When asked why she participates year after year in a grueling bicycle trek known as the Police Unity Tour, or PUT, Special Agent Ellen Pierson, with U.S. Immigration and Customs Enforcement's (ICE) Homeland Security Investigations (HSI), says, "It's not about riding a bicycle for 250 miles. I believe with the right training anyone can do that. It's about knowing that another law enforcement officer won't be going home to their family ever again - that it could have been anyone of us."
What makes this year even more special for Pierson, who has participated for the past 10 years, is that she is now helping to train Cindy Roberts, the wife of Tampa Police Department Officer Cpl. Mike Roberts who was killed in 2009, to make the ride for the first time.
To participate in PUT, riders must be a sworn or retired law enforcement officer or a "survivor," meaning someone who lost an immediate family member in law enforcement.
The Tampa Bay group includes Pierson and 37 other law enforcement officers from the Tampa Police Department - including Police Chief Jane Castor, the Florida State Attorney's Office, Hillsborough, Pasco and Hernando County sheriff's offices, and the St. Petersburg and Largo police departments, and now, Cindy.

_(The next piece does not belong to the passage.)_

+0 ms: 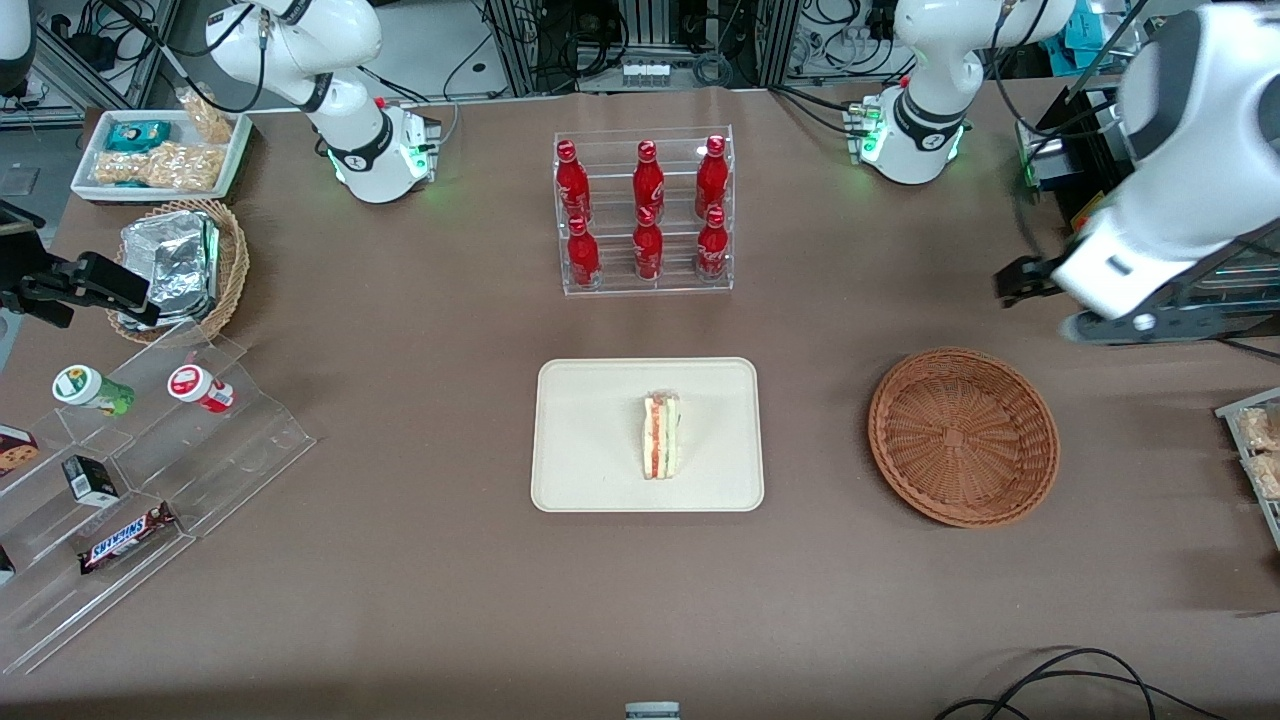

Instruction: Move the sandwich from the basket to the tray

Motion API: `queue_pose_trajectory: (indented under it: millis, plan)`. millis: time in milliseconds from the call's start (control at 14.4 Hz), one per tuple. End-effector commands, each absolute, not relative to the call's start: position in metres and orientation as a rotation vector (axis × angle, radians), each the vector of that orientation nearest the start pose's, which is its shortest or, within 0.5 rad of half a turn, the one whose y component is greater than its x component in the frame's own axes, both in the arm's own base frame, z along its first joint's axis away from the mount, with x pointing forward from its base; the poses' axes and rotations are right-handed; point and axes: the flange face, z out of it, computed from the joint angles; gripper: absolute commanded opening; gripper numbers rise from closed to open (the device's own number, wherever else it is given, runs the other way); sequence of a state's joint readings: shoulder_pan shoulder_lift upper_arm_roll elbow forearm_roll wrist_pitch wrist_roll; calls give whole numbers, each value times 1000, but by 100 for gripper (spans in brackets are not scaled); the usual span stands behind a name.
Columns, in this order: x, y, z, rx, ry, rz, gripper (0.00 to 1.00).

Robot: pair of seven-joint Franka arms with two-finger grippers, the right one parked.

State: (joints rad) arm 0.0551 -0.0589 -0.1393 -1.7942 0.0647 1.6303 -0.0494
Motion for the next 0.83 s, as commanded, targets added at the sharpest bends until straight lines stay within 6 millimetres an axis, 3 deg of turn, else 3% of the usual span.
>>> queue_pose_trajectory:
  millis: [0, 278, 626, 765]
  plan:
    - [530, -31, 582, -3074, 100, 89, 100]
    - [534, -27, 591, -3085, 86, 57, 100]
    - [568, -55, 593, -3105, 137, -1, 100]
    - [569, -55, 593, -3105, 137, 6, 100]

Every year, PUT members are presented with a memorial bracelet engraved with a fallen hero's name, agency and end of watch date. All 162 officers who died in the line of duty in 2010 will be honored by a PUT member during this year's ride. Each PUT member also contacts the agency and/or the family to let them know they are honoring their loved one.
"I think when you receive the bracelet and place it on your wrist, it really sinks in why you are there," said Pierson. "Most of the officers that ride know at least one officer on the NLEOM (National Law Enforcement Officer Memorial). I have nine friends on the wall, including one I rode a bike with in 2009. Officer Rich Matthews was supposed to ride in the PUT in 2010. He died in a car accident in February that year."
Pierson has ridden in honor of both friends and officers she has never met from far away states. "I think it is important that the families know that officers from all over the United States are honoring their loved one. I also like to honor officers who passed prior to 2010. I think the families need to know that we will not forget their loved one."
This year, Pierson is riding in honor of Cpl. Betty Dunn Smothers, the mother of National Football League player Warrick Dunn.
"I admire Mr. Dunn for all he has given back to the community," said Pierson.
Next year, she will wear a bracelet for ICE HSI Special Agent Jaime Zapata killed in Mexico in February.
"I did not know SA Zapata but I will be proud to ride in his honor in 2012," she said.
Pierson will ride from Jacksonville on April 30 with a small group of about six fellow law enforcement officers to the Federal Law Enforcement Training Center (FLETC) in Brunswick, Ga. From there, the group joins a larger group who participate in the long bike ride from FLETC to Chesapeake, Va. And from that spot, the group officially becomes part of the Police Unity Tour, which culminates at the National Law Enforcement Officers Memorial in Washington, DC on May 12.